Il sentiero di Ligatne costeggia la Gauja, e può capitare di incontrarvi caprioli, alci o persino esemplari di bisonte europeo: non è per nulla impegnativo, e anche questo si può percorrere a piedi o in bici. Non lontano dal paese il percorso prevede l’attraversamento del fiume su una chiatta di legno che fa la spola tra le due rive; noi ci fermiamo in paese dove noleggiamo le canoe e lasciamo le dueruote, che verremo a riprendere in un secondo tempo. Le possibilità di pernottamento non sono molte, ma all’ufficio turistico sanno come aiutarci. Le otto ore necessarie per discendere il fiume in canoa non richiedono alcuna esperienza specifica eccetto l’essere in grado di tenere in mano un remo e naturalmente di saper nuotare; in ogni caso si possono scegliere anche escursioni di gruppo in gommone. Si parte di buon mattino, ma non prima di un’abbondante colazione a base di frittelle e nac rita atkal (letteralmente “torna domani”), involtini preparati con gli avanzi del giorno precedente: poi, lasciandosi trasportare dal placido scorrere della Gauja, si può ammirare quella che viene enfaticamente chiamata la Svizzera lettone, con le rive del fiume che si alzano in rosse scogliere di arenaria circondate da una natura incontaminata.

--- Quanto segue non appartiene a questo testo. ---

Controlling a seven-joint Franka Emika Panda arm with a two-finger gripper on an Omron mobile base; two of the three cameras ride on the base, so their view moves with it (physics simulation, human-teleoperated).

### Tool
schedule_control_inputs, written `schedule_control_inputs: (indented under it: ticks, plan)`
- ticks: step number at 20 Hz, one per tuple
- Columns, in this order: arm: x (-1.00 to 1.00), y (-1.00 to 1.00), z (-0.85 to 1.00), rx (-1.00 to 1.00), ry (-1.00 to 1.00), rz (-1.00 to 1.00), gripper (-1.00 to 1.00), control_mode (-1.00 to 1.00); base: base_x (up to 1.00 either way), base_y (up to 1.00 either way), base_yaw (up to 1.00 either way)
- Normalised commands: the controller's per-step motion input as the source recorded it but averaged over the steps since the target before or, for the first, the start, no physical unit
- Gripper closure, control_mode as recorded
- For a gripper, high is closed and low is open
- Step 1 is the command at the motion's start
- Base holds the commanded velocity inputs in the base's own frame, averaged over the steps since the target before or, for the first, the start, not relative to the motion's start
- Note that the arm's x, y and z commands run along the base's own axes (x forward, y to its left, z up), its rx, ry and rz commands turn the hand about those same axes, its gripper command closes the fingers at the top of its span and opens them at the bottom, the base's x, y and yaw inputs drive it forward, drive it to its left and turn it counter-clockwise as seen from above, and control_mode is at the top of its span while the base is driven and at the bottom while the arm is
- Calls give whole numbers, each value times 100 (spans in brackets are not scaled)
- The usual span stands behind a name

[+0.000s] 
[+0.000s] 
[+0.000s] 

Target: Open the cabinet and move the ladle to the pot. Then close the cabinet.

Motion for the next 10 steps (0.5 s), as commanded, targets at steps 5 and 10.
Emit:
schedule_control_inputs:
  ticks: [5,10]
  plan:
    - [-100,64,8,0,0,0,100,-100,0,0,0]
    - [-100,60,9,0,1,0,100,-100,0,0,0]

A sera, quando raggiungiamo il campeggio di Sigulda e restituiamo le canoe, abbiamo in mente solo una cosa: recuperare immediatamente le calorie perse a colpi di pagaia con un’abbondante cena. Solo più tardi accendiamo il motore, passiamo da Ligatne a riprendere le bici e dopo un’altra trentina di chilometri raggiungiamo il campeggio che ci ospiterà a Cesis, il centro abitato più grande (o meno piccolo) della valle. Interessanti sono le antiche rovine del castello teutonico, decisamente le più imponenti del paese; ma Cesis è soprattutto una delle località più gradevoli della Lettonia orientale e vale certamente la pena visitare la chiesa di San Giovanni e quello che, con un po’ di confusione, è chiamato il Castello di Cesis, residenza del XVIII secolo con un grande parco.
Dopo una passeggiata si scopre la bionda più antica della Lettonia: l’antico birrificio della Cesu Alus, che risaliva al 1590, sorgeva dietro al castello, dove è ancora visitabile la stanza per l’essiccazione del malto. E allora ci assicuriamo il posto per la notte in campeggio, e cerchiamo una birreria dove darci dentro. La serata da gaudenti è l’ultima prima di riprendere la strada verso casa, con un’ultima tappa a Bauska: il suo castello, davvero unico, sorge su una penisola verdissima disegnata dalla confluenza di due fiumi. La torre regala un panorama che fa rimpiangere l’addio alla Lettonia, tant’è che ci sistemiamo per la notte nelle vicinanze del grande palazzo. Ma al mattino bisogna proprio ripartire: il Baltico è alle spalle, il gavone è pieno di birra e pesce affumicato, e la nostra mente di ricordi già venati di nostalgia.